Chandika Gamage1, William Holl1,2, Viviana Parreño3,4, Côme J. Thieulent1, Udeni B. R. Balasuriya1, M. Aldana Vissani3,4,5, Maria E. Barrandeguy6, Mariano Carossino1,2 1Department of Pathobiological Sciences, School of Veterinary Medicine, Louisiana State University, Baton Rouge, LA 70803, USA 2Louisiana Animal Disease Diagnostic Laboratory, School of Veterinary Medicine, Louisiana State University, Baton Rouge, LA 70803, USA 3Instituto de Virología, CICVyA, Instituto Nacional de Tecnología Agropecuaria (INTA), Buenos Aires B1686, Argentina 4Consejo Nacional de Investigaciones Científicas y Técnicas (CONICET), Buenos Aires C1425, Argentina 5Escuela de Veterinaria, Universidad del Salvador, Buenos Aires B1630, Argentina 6Plataforma de Salud Animal, Instituto Nacional de Investigación Agropecuaria (INIA), La Estanzuela, Semillero, Uruguay

Pathogenesis and Immunity

Rotavirus A (RVA) infections are a leading cause of diarrhea in foals.
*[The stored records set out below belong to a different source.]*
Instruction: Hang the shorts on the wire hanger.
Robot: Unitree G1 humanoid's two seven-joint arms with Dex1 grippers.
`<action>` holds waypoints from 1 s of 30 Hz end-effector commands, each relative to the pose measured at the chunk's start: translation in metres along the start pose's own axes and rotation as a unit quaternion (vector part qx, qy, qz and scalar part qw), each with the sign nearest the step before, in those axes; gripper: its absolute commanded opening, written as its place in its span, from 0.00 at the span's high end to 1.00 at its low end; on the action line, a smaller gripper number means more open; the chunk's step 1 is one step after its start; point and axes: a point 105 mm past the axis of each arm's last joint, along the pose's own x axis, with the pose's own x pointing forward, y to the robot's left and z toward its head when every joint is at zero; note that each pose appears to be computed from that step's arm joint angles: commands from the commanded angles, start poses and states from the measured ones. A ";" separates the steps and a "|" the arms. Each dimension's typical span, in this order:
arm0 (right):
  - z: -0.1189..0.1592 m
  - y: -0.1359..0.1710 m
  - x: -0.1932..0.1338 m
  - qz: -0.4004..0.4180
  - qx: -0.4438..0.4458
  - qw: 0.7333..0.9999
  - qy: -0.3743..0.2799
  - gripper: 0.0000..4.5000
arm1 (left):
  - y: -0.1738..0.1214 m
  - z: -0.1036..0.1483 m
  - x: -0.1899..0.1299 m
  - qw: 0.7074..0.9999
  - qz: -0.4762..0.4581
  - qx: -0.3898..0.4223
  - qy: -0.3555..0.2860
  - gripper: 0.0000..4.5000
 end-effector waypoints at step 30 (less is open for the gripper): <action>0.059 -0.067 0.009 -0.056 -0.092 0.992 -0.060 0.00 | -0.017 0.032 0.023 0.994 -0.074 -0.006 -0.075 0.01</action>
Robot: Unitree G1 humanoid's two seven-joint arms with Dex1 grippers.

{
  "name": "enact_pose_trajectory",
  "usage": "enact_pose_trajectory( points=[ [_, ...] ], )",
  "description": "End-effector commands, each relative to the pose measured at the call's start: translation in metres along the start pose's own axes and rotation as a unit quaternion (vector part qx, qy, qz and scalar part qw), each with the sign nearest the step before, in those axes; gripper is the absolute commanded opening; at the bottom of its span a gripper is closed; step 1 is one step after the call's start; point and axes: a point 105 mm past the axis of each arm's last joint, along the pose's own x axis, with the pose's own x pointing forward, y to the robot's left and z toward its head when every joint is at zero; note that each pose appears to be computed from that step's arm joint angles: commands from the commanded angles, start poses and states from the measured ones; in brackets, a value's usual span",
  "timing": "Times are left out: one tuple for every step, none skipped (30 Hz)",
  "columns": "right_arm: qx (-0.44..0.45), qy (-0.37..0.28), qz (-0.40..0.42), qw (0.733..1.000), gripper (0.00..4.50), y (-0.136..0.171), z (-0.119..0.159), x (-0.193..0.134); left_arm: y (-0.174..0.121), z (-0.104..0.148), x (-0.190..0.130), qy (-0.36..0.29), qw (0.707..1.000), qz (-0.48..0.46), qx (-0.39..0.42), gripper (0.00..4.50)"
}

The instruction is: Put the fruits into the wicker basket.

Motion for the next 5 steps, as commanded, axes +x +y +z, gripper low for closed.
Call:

Suckling mice could serve as a useful tool to study the pathogenesis of equine RVA (ERVA) as well as a pre-clinical model for vaccine efficacy studies. This study aimed to comparatively evaluate the clinical, virological, and pathological features of equine RVA G3P[12] and G14P[12] infection in suckling mice and compare it with porcine OSU G5P[7] and bovine UK G6P[5] RVA strains. Following oral inoculation, neonatal mice developed short-lived diarrhea, with rates of 61% and 88% for ERVA G14P[12] and G3P[12], respectively. Viral replication kinetics for all strains were characterized by a gradual decline in viral load to levels below the limit of detection by 72-96 hours post-infection (hpi), in line with the reduction in the number of infected enterocytes demonstrated via VP6-specific RNAscope® in situ hybridization. Importantly, the clinical and viral replication kinetics correlated with significant microscopic intestinal alterations characterized by enterocyte vacuolation, scalloping, and hyperplasia with a peak occurring at 48 hpi and persisting until at least 96 hpi. Overall, neonatal mice developed a disease phenotype of short duration following infection with equine RVA strains and similar to porcine and bovine RVA reference strains, characterized by diarrhea and pronounced intestinal histologic alterations. The limited intestinal viral replication is attributed to host restriction. The clinical and pathological phenotypes developed by neonatal mice could serve as a preclinical tool to assess vaccine efficacy and for pathogenesis studies involving RVA of equine, porcine and bovine origin.